Exercise instructions —
Lines before the one containing "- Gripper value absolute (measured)" in the records below are to be left out; that line and all after it, through the end, are to be retyped exactly.

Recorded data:
= Beginning of Section =
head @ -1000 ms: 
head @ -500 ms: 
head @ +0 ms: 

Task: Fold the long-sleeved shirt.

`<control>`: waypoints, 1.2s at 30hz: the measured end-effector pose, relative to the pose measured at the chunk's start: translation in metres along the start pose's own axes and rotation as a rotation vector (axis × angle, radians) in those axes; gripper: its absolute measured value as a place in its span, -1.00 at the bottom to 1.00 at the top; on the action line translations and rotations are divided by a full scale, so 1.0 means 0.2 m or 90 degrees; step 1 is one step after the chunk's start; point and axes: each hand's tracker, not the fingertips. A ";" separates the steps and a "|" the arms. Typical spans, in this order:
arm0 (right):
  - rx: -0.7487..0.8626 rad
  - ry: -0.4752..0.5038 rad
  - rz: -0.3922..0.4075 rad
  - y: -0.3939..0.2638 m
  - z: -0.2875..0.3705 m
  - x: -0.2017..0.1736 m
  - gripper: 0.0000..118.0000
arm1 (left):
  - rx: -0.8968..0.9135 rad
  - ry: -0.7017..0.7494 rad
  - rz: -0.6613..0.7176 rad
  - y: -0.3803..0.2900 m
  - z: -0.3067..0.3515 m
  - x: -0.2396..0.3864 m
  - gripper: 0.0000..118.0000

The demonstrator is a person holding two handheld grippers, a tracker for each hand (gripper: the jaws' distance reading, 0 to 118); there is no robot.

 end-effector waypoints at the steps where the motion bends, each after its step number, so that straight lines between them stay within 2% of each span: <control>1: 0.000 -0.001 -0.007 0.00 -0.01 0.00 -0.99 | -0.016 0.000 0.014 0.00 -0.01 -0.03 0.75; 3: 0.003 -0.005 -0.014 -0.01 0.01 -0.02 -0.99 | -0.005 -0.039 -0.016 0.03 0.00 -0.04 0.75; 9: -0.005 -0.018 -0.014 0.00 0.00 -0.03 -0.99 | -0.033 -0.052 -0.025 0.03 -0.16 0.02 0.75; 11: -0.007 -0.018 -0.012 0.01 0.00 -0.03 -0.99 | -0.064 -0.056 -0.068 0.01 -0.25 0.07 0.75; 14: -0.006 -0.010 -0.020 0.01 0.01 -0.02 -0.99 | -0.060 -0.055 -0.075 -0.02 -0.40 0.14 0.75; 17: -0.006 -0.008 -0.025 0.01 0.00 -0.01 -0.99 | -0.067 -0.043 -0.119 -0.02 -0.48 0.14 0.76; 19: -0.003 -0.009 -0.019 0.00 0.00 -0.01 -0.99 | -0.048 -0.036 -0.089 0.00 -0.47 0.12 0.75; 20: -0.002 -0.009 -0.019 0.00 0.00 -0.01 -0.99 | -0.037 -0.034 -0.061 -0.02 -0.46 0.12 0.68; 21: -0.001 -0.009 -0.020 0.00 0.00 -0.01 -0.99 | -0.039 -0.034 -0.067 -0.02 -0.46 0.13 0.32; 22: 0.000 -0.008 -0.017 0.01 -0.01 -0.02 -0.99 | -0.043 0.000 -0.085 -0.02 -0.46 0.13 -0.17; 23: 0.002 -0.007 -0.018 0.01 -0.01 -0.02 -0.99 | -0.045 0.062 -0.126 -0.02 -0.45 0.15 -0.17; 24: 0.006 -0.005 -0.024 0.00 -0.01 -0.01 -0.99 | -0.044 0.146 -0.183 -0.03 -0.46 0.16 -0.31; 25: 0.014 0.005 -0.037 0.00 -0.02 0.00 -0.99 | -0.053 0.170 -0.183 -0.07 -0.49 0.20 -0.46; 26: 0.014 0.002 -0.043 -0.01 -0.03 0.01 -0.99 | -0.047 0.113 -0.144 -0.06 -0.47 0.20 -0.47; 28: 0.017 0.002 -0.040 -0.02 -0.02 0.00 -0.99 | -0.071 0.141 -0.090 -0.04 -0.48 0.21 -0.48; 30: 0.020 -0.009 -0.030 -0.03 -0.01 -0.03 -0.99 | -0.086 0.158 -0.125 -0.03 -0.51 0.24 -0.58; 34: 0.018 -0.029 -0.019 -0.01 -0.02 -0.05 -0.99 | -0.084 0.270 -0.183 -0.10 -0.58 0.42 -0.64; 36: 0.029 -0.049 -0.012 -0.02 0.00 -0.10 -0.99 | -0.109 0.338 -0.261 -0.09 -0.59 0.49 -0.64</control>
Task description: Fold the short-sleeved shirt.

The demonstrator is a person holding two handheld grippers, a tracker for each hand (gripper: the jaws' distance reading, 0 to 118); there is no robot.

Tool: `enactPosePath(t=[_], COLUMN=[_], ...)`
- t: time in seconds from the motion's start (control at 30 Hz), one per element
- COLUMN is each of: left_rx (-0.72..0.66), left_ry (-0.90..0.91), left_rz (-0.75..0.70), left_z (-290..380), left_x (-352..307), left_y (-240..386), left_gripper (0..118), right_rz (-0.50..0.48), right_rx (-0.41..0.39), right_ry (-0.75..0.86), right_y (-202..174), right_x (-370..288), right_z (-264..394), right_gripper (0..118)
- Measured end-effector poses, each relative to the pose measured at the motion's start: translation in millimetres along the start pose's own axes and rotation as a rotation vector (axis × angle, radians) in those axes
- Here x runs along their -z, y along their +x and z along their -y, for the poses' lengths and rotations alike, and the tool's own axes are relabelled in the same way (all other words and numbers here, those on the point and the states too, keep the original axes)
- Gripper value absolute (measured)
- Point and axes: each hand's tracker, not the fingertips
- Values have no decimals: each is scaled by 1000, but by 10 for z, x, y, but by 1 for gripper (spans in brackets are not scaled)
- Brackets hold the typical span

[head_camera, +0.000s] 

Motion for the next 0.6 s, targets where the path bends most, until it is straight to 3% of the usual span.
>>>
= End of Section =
Solution to the problem —
- Gripper value absolute (measured)
- Point and axes: each hand's tracker, not the fingertips
- Values have no decimals: each is scaled by 1000, but by 10 for z, x, y, but by 1 for gripper (spans in brackets are not scaled)
- Brackets hold the typical span

[head_camera, +0.000s] 

Motion for the next 0.6 s, targets where the path bends most, until it is straight to 3% of the usual span.
>>>

The exercise requires no further output.